Incorrect Masked Huber Loss calculation

lifrordi / DeepStack-Leduc

Example implementation of the DeepStack algorithm for no-limit Leduc poker

https://www.deepstack.ai/

878 stars 211 forks source link

Incorrect Masked Huber Loss calculation #14

Open bobbiesbob opened 6 years ago

bobbiesbob commented 6 years ago

in line 57 of masked_huber_loss.lua, it says 1 is for impossible features.

it is actually 0 for impossible features.

So line 65 should actually be (batch_size * feature_size) / self.mask_sum:sum()

Lines 58-60 should also be changed

lifrordi commented 6 years ago

No, the code is correct, there are two variables mask and mask_multiplier that have different semantics of 0 and 1

dmorrill10 commented 6 years ago

I got a question about this too, so to clarify:

mask_sum has the number of possible hands, since it's the sum over columns of mask.
mask_multiplier = (feature_size - mask_sum) / feature_size is then the number of impossible hands divided by the number of total hands.
The loss gradients, dloss_doutput, are divided by mask_multiplier, so the adjusted gradient is the original gradient multiplied by the number of total hands, divided by the number of impossible hands.

Why is the gradient not divided by the number of possible hands?

JaysenStark commented 6 years ago

@dmorrill10 I have excatly the same question as you, did you figure it out?

dmorrill10 commented 6 years ago

@JaysenStark no, not yet.

KK666-AI commented 5 years ago

@dmorrill10 @lifrordi I think the correct loss should be loss = avg(sum( |pred_i- actual_i| )/mask_i). That is, each sample should compute its own average loss, and then compute the avg batch loss.

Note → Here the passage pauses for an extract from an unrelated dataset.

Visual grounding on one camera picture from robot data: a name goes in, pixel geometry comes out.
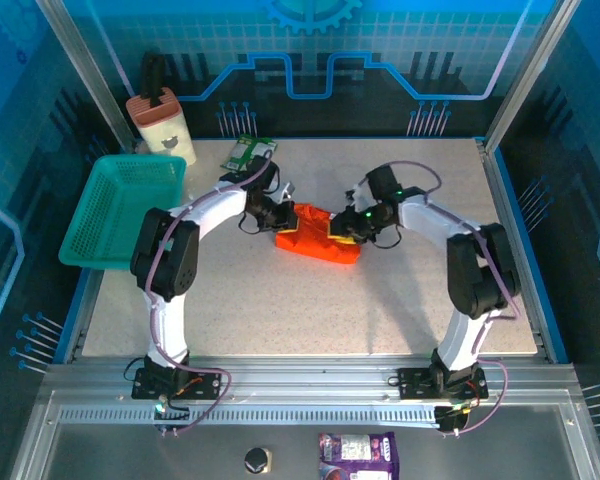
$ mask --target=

The implementation is confusing. Because mask_multiplier actually is used to weight batch loss, when using stochastic gradient descent method, this mask_multiplier will change the scale of derivative, then so that it's hard for optimizer such as adam to compute which learning rate should be used in the next iteration.

KK666-AI commented 5 years ago

I got a question about this too, so to clarify:

mask_sum has the number of possible hands, since it's the sum over columns of mask.

mask_multiplier = (feature_size - mask_sum) / feature_size is then the number of impossible hands divided by the number of total hands.

The loss gradients, dloss_doutput, are divided by mask_multiplier, so the adjusted gradient is the original gradient multiplied by the number of total hands, divided by the number of impossible hands.

Why is the gradient not divided by the number of possible hands?

The gradient doesn't need to divided by the number of possible hands because the loss is already regularized by this number. According to the theory of derivative， the gradient is computed by the regularized loss.